=== Section Start ===

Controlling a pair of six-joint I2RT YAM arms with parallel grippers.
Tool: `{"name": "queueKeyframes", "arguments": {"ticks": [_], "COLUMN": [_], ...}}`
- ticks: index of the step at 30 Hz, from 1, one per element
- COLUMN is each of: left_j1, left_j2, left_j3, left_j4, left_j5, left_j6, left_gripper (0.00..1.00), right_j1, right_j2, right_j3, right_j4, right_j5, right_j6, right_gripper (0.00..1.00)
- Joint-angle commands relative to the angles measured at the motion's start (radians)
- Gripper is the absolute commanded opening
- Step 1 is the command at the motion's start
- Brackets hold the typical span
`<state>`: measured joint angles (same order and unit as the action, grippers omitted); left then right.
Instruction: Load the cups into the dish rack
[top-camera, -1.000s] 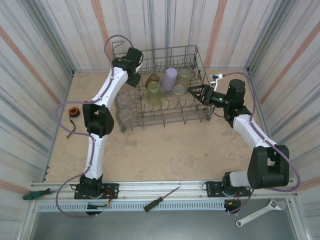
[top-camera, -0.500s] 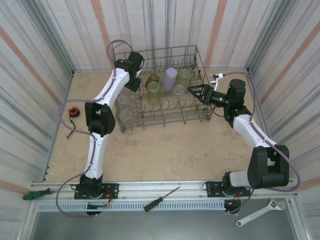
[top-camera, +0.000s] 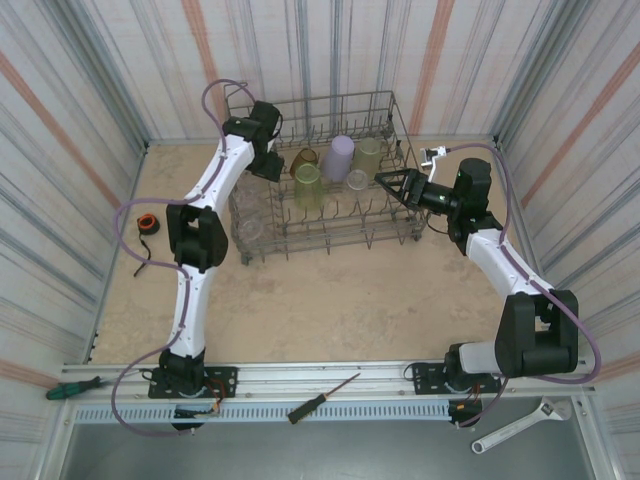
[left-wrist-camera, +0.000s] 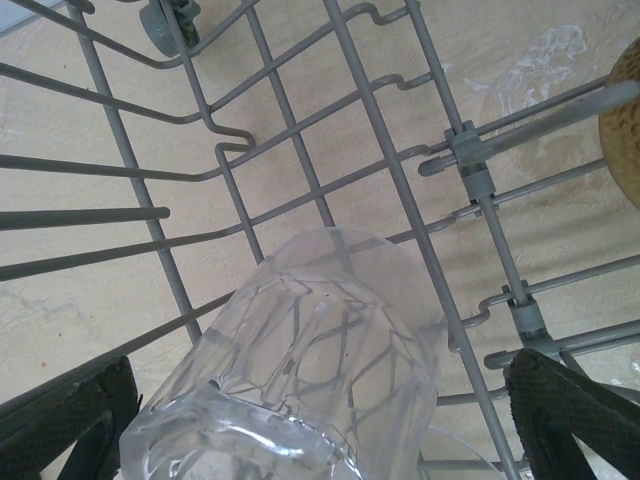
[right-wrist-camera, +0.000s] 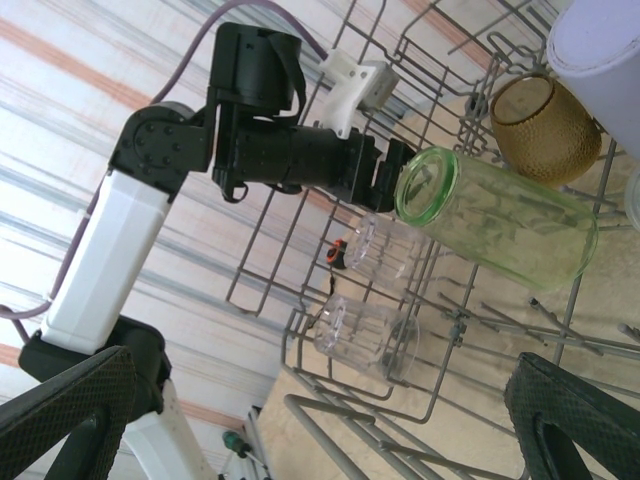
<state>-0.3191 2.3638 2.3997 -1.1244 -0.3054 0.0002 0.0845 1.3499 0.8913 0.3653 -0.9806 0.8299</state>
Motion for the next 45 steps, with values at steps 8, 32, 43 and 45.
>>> {"name": "queueKeyframes", "arguments": {"ticks": [8, 32, 43, 45], "left_j1": [0.015, 0.029, 0.032, 0.034], "left_j2": [-0.2, -0.316, -0.402, -0.439], "left_j3": [-0.084, -0.095, -0.105, -0.136], "left_j4": [0.129, 0.324, 0.31, 0.318], "left_j5": [0.101, 0.194, 0.191, 0.186], "left_j6": [-0.088, -0.145, -0.156, -0.162], "left_gripper": [0.99, 0.99, 0.99, 0.99], "right_j1": [-0.009, -0.026, -0.033, -0.043], "right_j2": [-0.059, -0.108, -0.127, -0.134], "right_j3": [-0.003, -0.015, -0.009, -0.006], "right_j4": [-0.038, -0.089, -0.113, -0.125], "right_j5": [0.002, -0.009, 0.004, 0.008], "right_j6": [-0.003, -0.022, -0.038, -0.045], "right_gripper": [0.99, 0.99, 0.99, 0.99]}}
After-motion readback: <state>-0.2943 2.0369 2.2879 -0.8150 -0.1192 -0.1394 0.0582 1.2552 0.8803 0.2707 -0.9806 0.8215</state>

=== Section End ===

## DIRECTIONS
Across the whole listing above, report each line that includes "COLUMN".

## SOLVED EXERCISE
Tool: `{"name": "queueKeyframes", "arguments": {"ticks": [_], "COLUMN": [_], ...}}`
- COLUMN is each of: left_j1, left_j2, left_j3, left_j4, left_j5, left_j6, left_gripper (0.00..1.00), right_j1, right_j2, right_j3, right_j4, right_j5, right_j6, right_gripper (0.00..1.00)

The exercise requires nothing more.